From the data that follows, copy every line holding the string "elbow".

BEGIN DATA LISTING

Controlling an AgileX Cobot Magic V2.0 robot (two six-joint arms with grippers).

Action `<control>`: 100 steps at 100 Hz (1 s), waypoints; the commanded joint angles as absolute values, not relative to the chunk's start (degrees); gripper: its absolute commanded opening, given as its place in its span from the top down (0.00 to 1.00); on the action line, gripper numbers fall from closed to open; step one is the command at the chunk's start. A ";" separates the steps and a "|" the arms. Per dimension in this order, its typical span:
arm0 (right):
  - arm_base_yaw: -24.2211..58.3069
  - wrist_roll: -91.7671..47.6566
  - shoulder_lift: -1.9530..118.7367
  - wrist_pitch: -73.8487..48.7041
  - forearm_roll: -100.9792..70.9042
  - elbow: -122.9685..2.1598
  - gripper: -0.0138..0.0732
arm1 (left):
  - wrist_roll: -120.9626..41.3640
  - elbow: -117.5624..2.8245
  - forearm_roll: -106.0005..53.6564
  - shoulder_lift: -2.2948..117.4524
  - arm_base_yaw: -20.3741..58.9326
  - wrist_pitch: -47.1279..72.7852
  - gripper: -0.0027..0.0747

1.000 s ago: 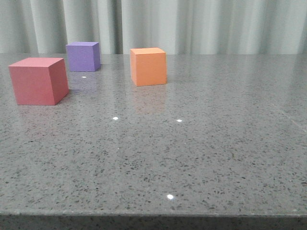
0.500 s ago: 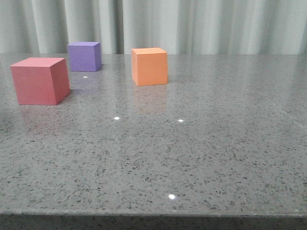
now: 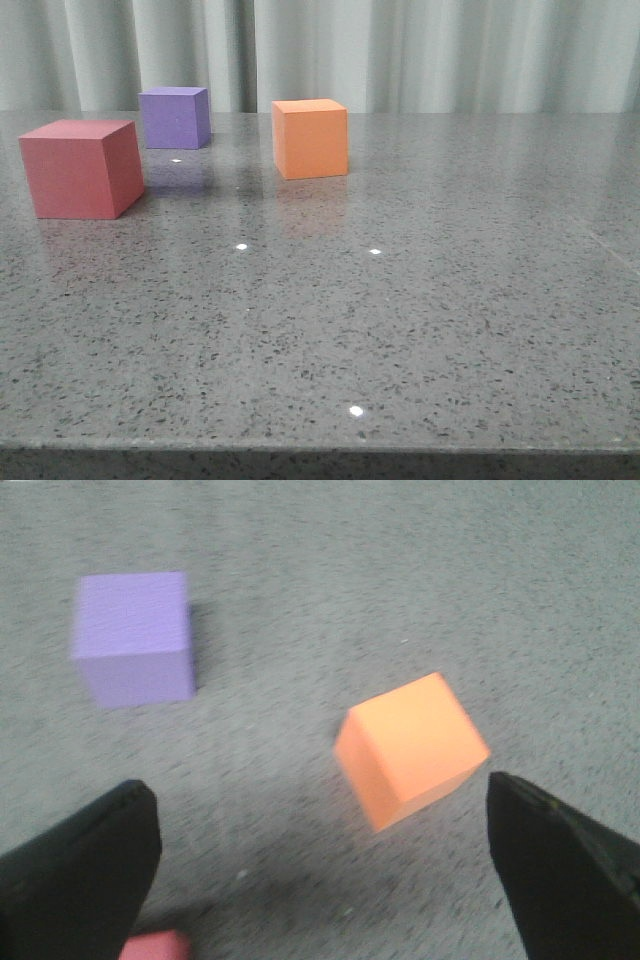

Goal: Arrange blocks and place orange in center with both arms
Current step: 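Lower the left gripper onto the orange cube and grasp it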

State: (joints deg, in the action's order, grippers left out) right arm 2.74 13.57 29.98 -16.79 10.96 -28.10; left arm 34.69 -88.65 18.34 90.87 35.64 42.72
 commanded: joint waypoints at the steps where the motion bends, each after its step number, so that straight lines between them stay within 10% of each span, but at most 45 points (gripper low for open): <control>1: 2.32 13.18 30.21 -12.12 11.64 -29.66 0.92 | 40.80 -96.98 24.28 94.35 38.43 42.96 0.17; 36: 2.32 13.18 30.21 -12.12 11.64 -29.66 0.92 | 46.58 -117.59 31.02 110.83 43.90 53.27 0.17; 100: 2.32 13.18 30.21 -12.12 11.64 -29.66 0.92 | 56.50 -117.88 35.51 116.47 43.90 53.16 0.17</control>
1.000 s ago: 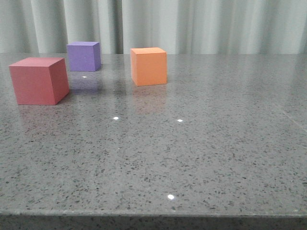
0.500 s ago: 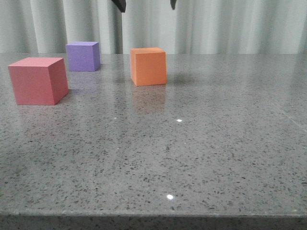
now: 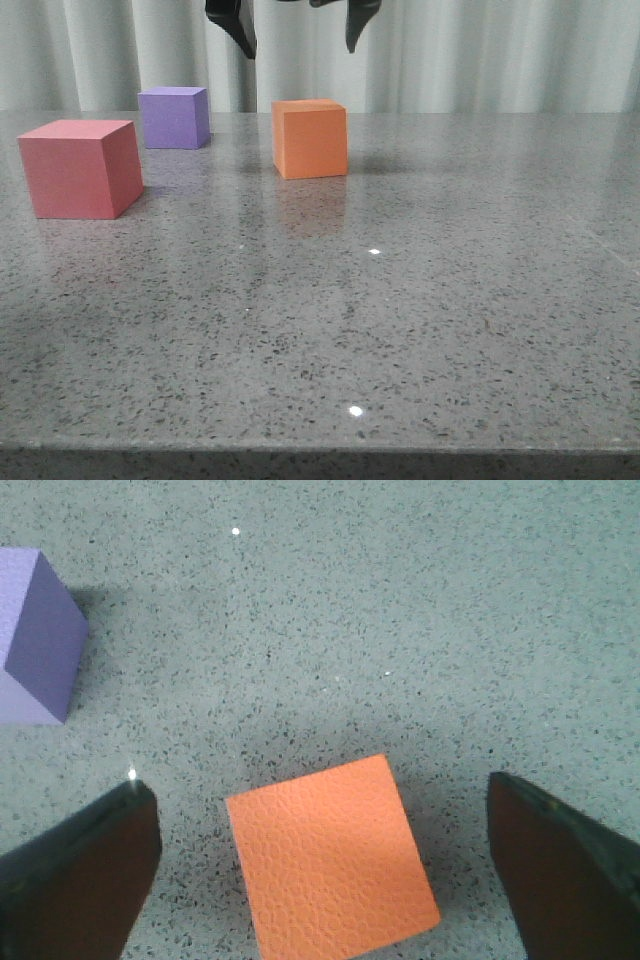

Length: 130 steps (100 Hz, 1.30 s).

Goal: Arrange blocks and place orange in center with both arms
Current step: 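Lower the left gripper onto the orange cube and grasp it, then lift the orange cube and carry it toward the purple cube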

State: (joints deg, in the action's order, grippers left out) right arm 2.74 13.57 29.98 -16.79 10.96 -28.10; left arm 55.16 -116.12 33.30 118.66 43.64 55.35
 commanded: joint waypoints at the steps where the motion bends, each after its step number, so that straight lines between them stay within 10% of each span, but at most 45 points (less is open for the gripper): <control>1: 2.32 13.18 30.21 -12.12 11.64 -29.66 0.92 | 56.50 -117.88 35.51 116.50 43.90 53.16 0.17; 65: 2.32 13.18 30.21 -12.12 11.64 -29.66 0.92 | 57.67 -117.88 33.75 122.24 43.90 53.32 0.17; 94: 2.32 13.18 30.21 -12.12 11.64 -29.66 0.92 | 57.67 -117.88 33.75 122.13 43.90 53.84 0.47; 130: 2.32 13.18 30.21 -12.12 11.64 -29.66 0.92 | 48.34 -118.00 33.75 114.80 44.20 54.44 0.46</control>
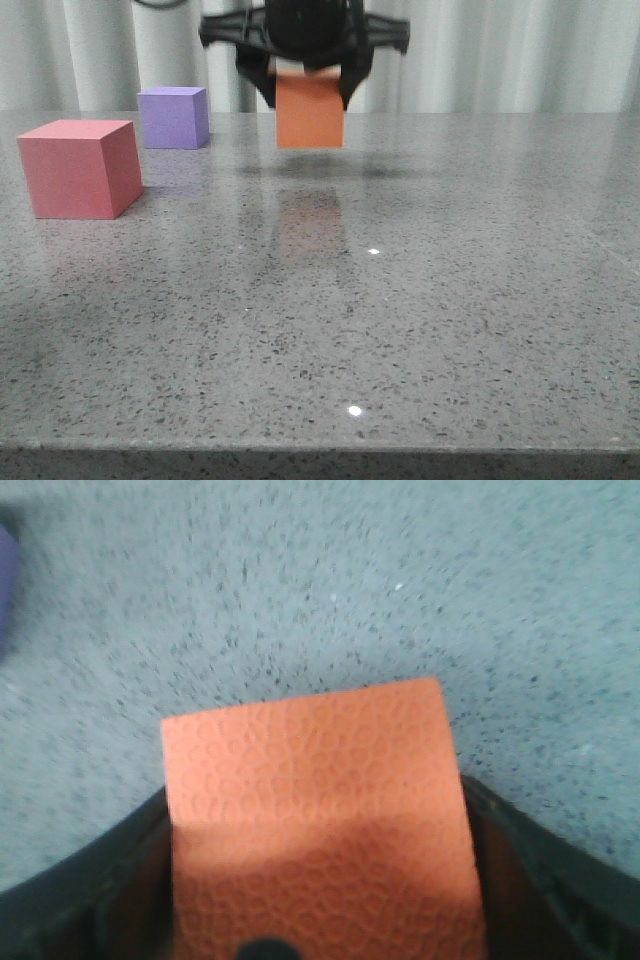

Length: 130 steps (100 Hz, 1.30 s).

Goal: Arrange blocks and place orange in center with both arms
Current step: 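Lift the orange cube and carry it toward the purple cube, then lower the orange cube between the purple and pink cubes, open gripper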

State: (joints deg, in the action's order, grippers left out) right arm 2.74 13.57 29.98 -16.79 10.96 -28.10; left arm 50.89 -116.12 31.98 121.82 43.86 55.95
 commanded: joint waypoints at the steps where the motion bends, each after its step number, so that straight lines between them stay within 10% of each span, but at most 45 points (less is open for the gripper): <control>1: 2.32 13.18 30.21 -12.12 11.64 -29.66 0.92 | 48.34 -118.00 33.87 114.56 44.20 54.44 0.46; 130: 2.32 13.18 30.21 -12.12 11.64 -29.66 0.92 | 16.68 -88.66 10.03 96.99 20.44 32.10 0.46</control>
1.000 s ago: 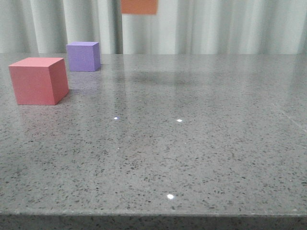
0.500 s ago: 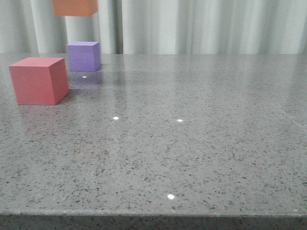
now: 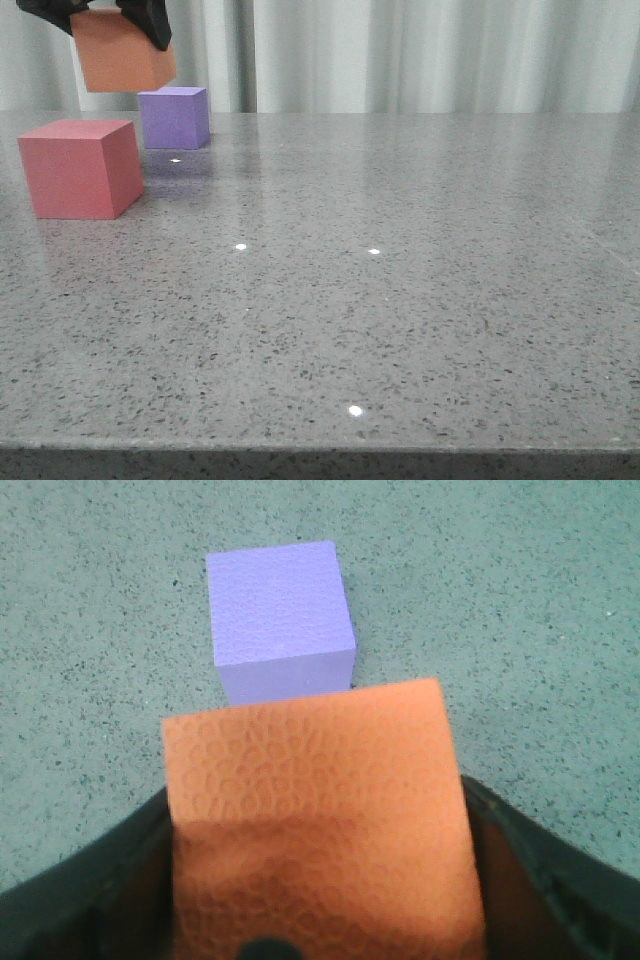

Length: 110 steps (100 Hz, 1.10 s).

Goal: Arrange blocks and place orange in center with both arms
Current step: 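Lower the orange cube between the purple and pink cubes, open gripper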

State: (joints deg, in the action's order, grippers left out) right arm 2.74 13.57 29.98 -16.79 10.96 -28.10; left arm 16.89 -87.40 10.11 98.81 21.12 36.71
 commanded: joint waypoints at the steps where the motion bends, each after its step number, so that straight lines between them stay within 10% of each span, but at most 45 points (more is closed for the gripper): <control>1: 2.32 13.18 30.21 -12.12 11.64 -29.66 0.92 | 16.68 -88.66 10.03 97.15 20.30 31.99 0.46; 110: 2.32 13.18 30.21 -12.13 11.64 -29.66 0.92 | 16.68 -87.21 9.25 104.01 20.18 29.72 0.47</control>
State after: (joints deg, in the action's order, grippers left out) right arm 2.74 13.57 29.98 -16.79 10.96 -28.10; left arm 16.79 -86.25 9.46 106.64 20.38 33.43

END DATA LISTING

| ANSWER TO THE EXERCISE |
  - elbow: -122.9685..2.1598
  - elbow: -117.5624..2.8245

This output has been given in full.